I'm not impressed by remarkable youth

Monday, June 26, 2017

People are always so impressed when young people accomplish great things.

If you do something cool and you happen to be a kid, the attention isn’t focused on whatever cool thing you've done, but on the fact that you're a kid. You are a writer / musician /s martie at just 16!

On the surface, this isn't such a bad thing: we're recognising awesome young people. But if you think about it more deeply, there are a few problems with fetishizing young people’s achievements. By being surprised at the awesomeness of one particular young person, in a way, we’re assuming that most other young people are unimpressive. That one kid might be an exception, but young people generally? Well, they're lazy and entitled, right? I don't think this is the case.

Personally, I'm impressed by remarkable whoever. I don't think there's excellent young people and excellent old people – there are just people. So, in order to avoid further asking, here are some reasons why I'm not impressed by remarkable youth.

1. Age should not our primary defining characteristic. Human beings are incredibly complex, and we generally see ourselves that way - different to everybody else… unique. But obviously we can't see everybody like this (brain limitations, or something - that old 150 people theory), so we have to start categorising: women, teenagers, Twilight fans. We expect things of people at certain ages, as dictated by our society’s teachings, our upbringing, and what we’ve come to expect from previous generations, and of course this varies between towns, cities and countries. Trying to work out what you want to do with your life in your early twenties is a pretty standard ‘thing’ in middle class Australia, but in other places, 21 might be an age where people are already becoming parents. Although age is sometimes relevant, often it really is not.

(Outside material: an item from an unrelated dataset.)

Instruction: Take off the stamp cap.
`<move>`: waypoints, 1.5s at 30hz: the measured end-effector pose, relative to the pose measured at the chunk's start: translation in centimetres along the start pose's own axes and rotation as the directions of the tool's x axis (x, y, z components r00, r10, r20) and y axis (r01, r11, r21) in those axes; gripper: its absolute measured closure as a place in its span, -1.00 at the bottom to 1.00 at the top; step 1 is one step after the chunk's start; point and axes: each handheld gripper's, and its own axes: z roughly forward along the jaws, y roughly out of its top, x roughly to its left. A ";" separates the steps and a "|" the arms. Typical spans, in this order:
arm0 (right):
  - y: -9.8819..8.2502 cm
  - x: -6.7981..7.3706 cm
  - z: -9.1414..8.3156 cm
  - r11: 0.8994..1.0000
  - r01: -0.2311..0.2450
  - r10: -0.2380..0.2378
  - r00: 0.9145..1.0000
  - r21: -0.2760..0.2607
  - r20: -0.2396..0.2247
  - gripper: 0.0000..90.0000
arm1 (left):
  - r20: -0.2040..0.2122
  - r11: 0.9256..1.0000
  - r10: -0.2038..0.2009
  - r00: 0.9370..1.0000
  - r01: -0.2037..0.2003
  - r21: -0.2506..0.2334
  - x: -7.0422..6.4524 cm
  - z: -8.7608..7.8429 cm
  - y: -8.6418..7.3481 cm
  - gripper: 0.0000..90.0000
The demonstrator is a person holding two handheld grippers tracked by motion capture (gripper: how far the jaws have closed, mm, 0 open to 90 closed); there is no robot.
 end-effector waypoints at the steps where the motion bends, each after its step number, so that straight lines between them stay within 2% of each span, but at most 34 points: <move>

2. Don’t always compare yourself to people who are the same age as you. Everyone has a different journey, and everyone has different expectations for their life, depending on their family, culture, attitudes and beliefs. There are so many different levels on which we mature as we age. Being inspired by other young people accomplishing the things you might dream of doing is awesome, but just because they've achieved something by a certain age doesn't mean you're a failure if you haven’t, too. A successful young person doesn't just 'make it' – there’s still plenty of stuff they're working out, just like you. There is no leveling up in real life, fortunately or unfortunately. You're on your own path, and your version of being 18, 27, or 103 is going to be different from everyone else's.

3. Just because you’re young doesn’t mean you're not capable of great things. I refuse to believe that young people who do amazing things are the exception, and that the rest of us are lazy and useless. I believe media coverage is too often focused on out-of-control youth, which skews people's perceptions of what it’s like to be young. You don’t magically transform from an obnoxious little kid into a capable adult: you are yourself the whole time, and I think your capacity for excellence is proportionate to how much faith you have in yourself, and often how much faith you have in yourself is as a result of how much faith other people have had in you. Anyone who believes in you, whether they’re your parents, teachers, friends or mentors, is invaluable.